* **Exercise objective**:
Transcribe everything in the listing below exactly, except the pictures.
────────────────────────────────────────
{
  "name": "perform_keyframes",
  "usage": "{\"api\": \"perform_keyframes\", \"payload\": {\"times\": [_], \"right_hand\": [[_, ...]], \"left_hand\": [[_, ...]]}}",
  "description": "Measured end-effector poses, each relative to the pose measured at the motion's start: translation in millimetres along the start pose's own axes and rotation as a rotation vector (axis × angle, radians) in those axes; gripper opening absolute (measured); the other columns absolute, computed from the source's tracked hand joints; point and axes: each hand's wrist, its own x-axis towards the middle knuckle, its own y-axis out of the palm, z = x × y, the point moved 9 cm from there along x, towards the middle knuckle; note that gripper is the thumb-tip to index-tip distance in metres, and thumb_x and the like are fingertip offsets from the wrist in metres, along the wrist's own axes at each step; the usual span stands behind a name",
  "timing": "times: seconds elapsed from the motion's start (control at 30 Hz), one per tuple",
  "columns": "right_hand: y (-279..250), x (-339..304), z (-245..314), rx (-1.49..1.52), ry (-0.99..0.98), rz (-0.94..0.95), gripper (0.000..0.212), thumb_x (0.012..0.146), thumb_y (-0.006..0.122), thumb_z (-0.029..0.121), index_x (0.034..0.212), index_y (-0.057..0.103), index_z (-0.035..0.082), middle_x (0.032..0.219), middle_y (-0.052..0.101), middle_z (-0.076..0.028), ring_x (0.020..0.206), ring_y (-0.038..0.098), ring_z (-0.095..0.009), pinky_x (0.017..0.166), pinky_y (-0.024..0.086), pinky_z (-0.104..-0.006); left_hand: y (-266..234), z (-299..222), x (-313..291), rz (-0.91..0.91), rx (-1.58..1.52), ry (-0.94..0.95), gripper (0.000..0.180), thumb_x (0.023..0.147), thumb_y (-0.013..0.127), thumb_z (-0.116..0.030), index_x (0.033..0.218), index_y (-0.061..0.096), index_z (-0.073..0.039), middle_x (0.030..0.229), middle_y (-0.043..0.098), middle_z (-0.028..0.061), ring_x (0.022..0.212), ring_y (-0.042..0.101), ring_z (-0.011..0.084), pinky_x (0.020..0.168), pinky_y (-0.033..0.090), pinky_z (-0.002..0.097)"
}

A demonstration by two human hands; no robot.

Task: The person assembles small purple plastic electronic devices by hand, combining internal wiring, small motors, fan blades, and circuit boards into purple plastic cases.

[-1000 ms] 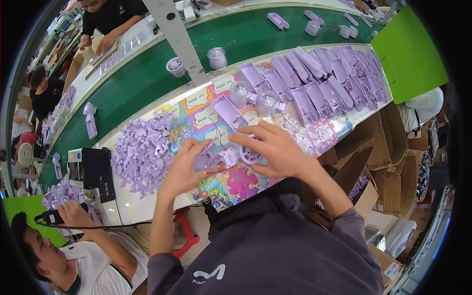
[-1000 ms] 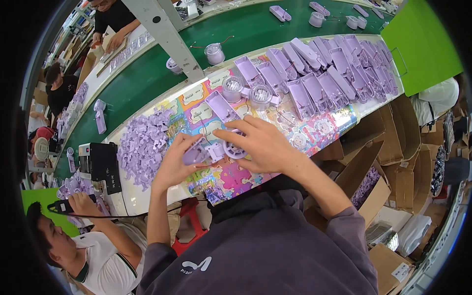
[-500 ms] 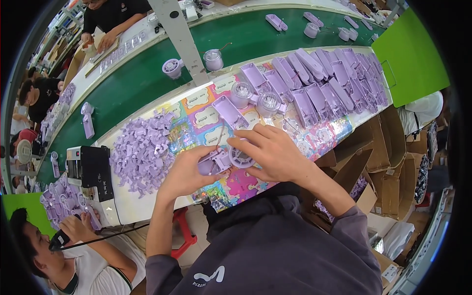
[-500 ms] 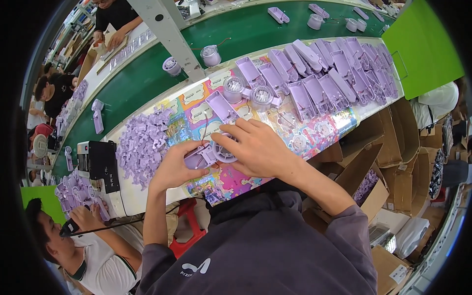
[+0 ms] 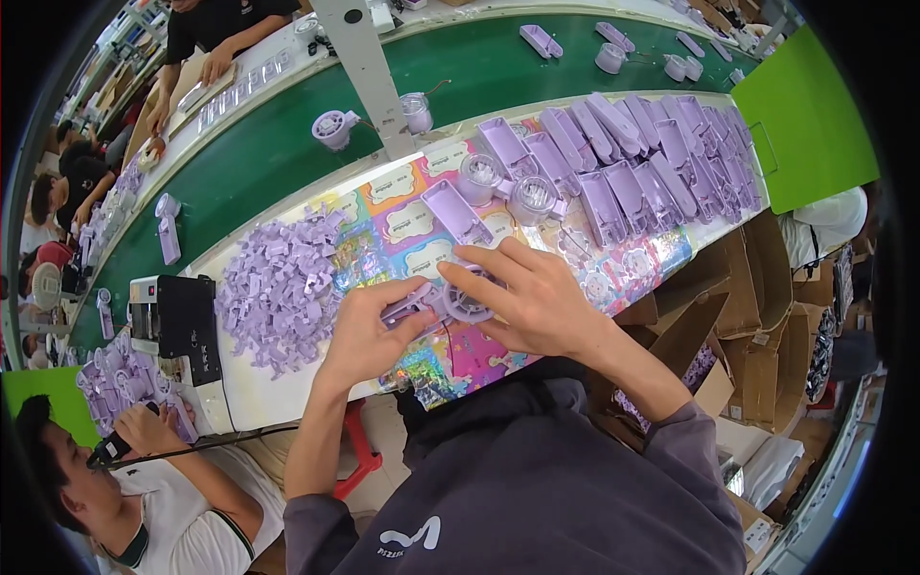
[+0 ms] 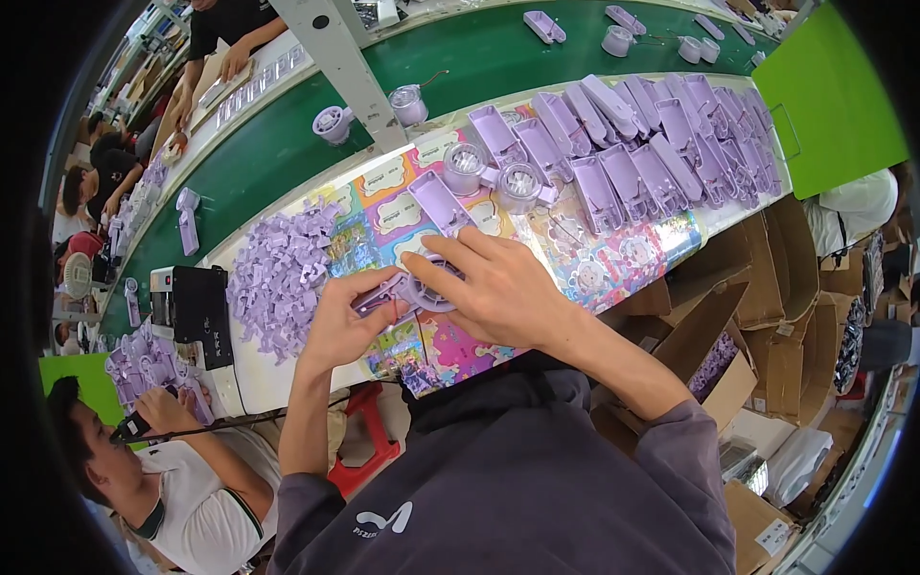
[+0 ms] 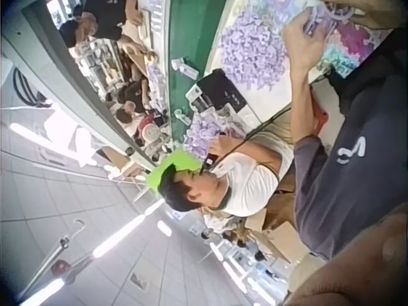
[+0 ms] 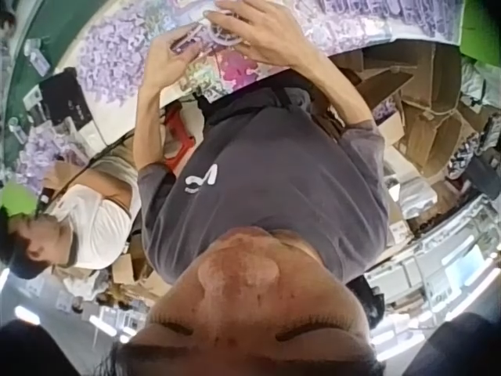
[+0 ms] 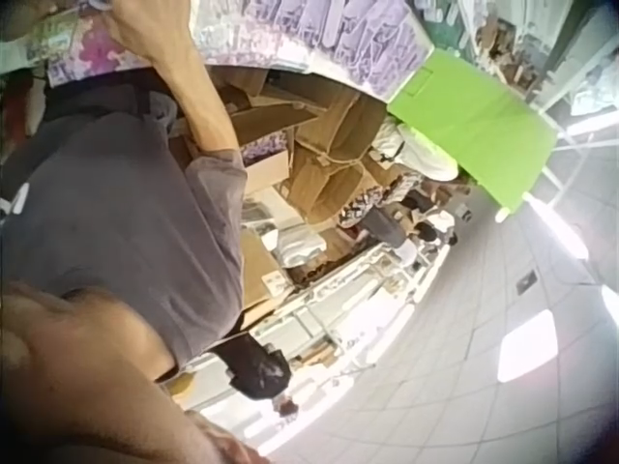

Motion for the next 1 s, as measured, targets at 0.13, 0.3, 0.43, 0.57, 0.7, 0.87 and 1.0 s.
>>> {"api": "perform_keyframes", "payload": {"times": [0.13,0.3,0.43,0.57,0.7,0.87,1.0], "right_hand": [[0.2,5.7,5.9,0.115,-0.018,0.006,0.078,0.059,0.083,0.012,0.134,0.061,0.011,0.127,0.063,-0.011,0.086,0.060,-0.027,0.074,0.054,-0.0374],[6.4,16.4,12.7,0.176,-0.032,0.034,0.079,0.063,0.084,0.012,0.138,0.059,0.011,0.131,0.061,-0.012,0.086,0.059,-0.027,0.075,0.054,-0.0375],[21.4,20.4,2.9,0.208,0.034,-0.181,0.074,0.075,0.080,0.014,0.143,0.050,0.006,0.132,0.055,-0.015,0.105,0.060,-0.033,0.084,0.054,-0.0406],[70.3,-5.3,-7.9,0.362,0.249,-0.078,0.059,0.084,0.075,0.014,0.137,0.052,0.004,0.127,0.058,-0.017,0.112,0.059,-0.036,0.092,0.051,-0.0438],[124.4,-0.5,20.9,0.502,0.150,0.078,0.052,0.084,0.074,0.013,0.132,0.057,0.006,0.127,0.057,-0.016,0.116,0.057,-0.036,0.096,0.049,-0.0446],[166.4,31.5,26.3,0.353,0.049,-0.002,0.051,0.085,0.073,0.018,0.133,0.057,0.013,0.128,0.057,-0.016,0.113,0.057,-0.034,0.097,0.049,-0.0446],[173.3,40.9,45.6,0.357,-0.037,-0.019,0.045,0.083,0.073,0.016,0.125,0.058,0.010,0.119,0.058,-0.012,0.109,0.056,-0.030,0.095,0.049,-0.0420]], "left_hand": [[-9.7,1.0,-10.8,0.032,-0.178,-0.034,0.039,0.082,0.079,-0.004,0.119,0.069,0.006,0.104,0.075,0.0151,0.090,0.068,0.0131,0.079,0.054,0.0289],[-27.8,-3.7,-15.8,0.075,-0.232,0.027,0.039,0.083,0.080,-0.003,0.120,0.069,0.005,0.104,0.074,0.0111,0.091,0.065,0.0103,0.082,0.053,0.0267],[-75.3,6.9,3.5,-0.116,-0.115,0.032,0.034,0.085,0.077,-0.006,0.117,0.070,0.004,0.096,0.073,0.0054,0.085,0.063,0.0082,0.077,0.052,0.0252],[-179.7,47.9,62.6,-0.548,-0.045,-0.029,0.029,0.088,0.074,-0.017,0.107,0.073,0.005,0.085,0.071,0.0050,0.072,0.059,0.0084,0.065,0.048,0.0269],[-277.8,137.7,120.6,-0.763,0.113,-0.220,0.030,0.087,0.077,-0.024,0.094,0.073,0.004,0.080,0.068,0.0041,0.070,0.059,0.0097,0.061,0.045,0.0294],[-283.0,225.2,168.6,-0.828,0.092,-0.353,0.028,0.081,0.080,-0.022,0.081,0.074,0.005,0.080,0.071,0.0105,0.070,0.063,0.0190,0.062,0.048,0.0381],[-308.3,258.4,146.6,-0.920,-0.046,-0.387,0.031,0.081,0.077,-0.018,0.106,0.072,0.001,0.098,0.071,0.0182,0.091,0.066,0.0260,0.082,0.051,0.0393]]}}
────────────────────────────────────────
* **The answer**:
{
  "name": "perform_keyframes",
  "usage": "{\"api\": \"perform_keyframes\", \"payload\": {\"times\": [_], \"right_hand\": [[_, ...]], \"left_hand\": [[_, ...]]}}",
  "description": "Measured end-effector poses, each relative to the pose measured at the motion's start: translation in millimetres along the start pose's own axes and rotation as a rotation vector (axis × angle, radians) in those axes; gripper opening absolute (measured); the other columns absolute, computed from the source's tracked hand joints; point and axes: each hand's wrist, its own x-axis towards the middle knuckle, its own y-axis out of the palm, z = x × y, the point moved 9 cm from there along x, towards the middle knuckle; note that gripper is the thumb-tip to index-tip distance in metres, and thumb_x and the like are fingertip offsets from the wrist in metres, along the wrist's own axes at each step; the usual span stands behind a name",
  "timing": "times: seconds elapsed from the motion's start (control at 30 Hz), one per tuple",
  "columns": "right_hand: y (-279..250), x (-339..304), z (-245..314), rx (-1.49..1.52), ry (-0.99..0.98), rz (-0.94..0.95), gripper (0.000..0.212), thumb_x (0.012..0.146), thumb_y (-0.006..0.122), thumb_z (-0.029..0.121), index_x (0.034..0.212), index_y (-0.057..0.103), index_z (-0.035..0.082), middle_x (0.032..0.219), middle_y (-0.052..0.101), middle_z (-0.076..0.028), ring_x (0.020..0.206), ring_y (-0.038..0.098), ring_z (-0.095..0.009), pinky_x (0.017..0.166), pinky_y (-0.024..0.086), pinky_z (-0.104..-0.006); left_hand: y (-266..234), z (-299..222), x (-313..291), rz (-0.91..0.91), rx (-1.58..1.52), ry (-0.94..0.95), gripper (0.000..0.180), thumb_x (0.023..0.147), thumb_y (-0.013..0.127), thumb_z (-0.116..0.030), index_x (0.033..0.218), index_y (-0.061..0.096), index_z (-0.073..0.039), middle_x (0.030..0.229), middle_y (-0.043..0.098), middle_z (-0.028..0.061), ring_x (0.022..0.212), ring_y (-0.042..0.101), ring_z (-0.011..0.084), pinky_x (0.020..0.168), pinky_y (-0.033..0.090), pinky_z (-0.002..0.097)"
}

A demonstration by two human hands; no robot.

Task: The person assembles small purple plastic electronic devices by hand, combining internal wiring, small motors, fan blades, and circuit boards into purple plastic cases.

[-1000 ms] 
[-1000 ms] 
[-500 ms] 
[-500 ms] 
[+0 ms] 
[+0 ms] 
[+0 ms] 
[+0 ms] 
[+0 ms] 

Motion for the next 1 s, as measured, targets at 0.13, 0.3, 0.43, 0.57, 0.7, 0.87 and 1.0 s.
>>> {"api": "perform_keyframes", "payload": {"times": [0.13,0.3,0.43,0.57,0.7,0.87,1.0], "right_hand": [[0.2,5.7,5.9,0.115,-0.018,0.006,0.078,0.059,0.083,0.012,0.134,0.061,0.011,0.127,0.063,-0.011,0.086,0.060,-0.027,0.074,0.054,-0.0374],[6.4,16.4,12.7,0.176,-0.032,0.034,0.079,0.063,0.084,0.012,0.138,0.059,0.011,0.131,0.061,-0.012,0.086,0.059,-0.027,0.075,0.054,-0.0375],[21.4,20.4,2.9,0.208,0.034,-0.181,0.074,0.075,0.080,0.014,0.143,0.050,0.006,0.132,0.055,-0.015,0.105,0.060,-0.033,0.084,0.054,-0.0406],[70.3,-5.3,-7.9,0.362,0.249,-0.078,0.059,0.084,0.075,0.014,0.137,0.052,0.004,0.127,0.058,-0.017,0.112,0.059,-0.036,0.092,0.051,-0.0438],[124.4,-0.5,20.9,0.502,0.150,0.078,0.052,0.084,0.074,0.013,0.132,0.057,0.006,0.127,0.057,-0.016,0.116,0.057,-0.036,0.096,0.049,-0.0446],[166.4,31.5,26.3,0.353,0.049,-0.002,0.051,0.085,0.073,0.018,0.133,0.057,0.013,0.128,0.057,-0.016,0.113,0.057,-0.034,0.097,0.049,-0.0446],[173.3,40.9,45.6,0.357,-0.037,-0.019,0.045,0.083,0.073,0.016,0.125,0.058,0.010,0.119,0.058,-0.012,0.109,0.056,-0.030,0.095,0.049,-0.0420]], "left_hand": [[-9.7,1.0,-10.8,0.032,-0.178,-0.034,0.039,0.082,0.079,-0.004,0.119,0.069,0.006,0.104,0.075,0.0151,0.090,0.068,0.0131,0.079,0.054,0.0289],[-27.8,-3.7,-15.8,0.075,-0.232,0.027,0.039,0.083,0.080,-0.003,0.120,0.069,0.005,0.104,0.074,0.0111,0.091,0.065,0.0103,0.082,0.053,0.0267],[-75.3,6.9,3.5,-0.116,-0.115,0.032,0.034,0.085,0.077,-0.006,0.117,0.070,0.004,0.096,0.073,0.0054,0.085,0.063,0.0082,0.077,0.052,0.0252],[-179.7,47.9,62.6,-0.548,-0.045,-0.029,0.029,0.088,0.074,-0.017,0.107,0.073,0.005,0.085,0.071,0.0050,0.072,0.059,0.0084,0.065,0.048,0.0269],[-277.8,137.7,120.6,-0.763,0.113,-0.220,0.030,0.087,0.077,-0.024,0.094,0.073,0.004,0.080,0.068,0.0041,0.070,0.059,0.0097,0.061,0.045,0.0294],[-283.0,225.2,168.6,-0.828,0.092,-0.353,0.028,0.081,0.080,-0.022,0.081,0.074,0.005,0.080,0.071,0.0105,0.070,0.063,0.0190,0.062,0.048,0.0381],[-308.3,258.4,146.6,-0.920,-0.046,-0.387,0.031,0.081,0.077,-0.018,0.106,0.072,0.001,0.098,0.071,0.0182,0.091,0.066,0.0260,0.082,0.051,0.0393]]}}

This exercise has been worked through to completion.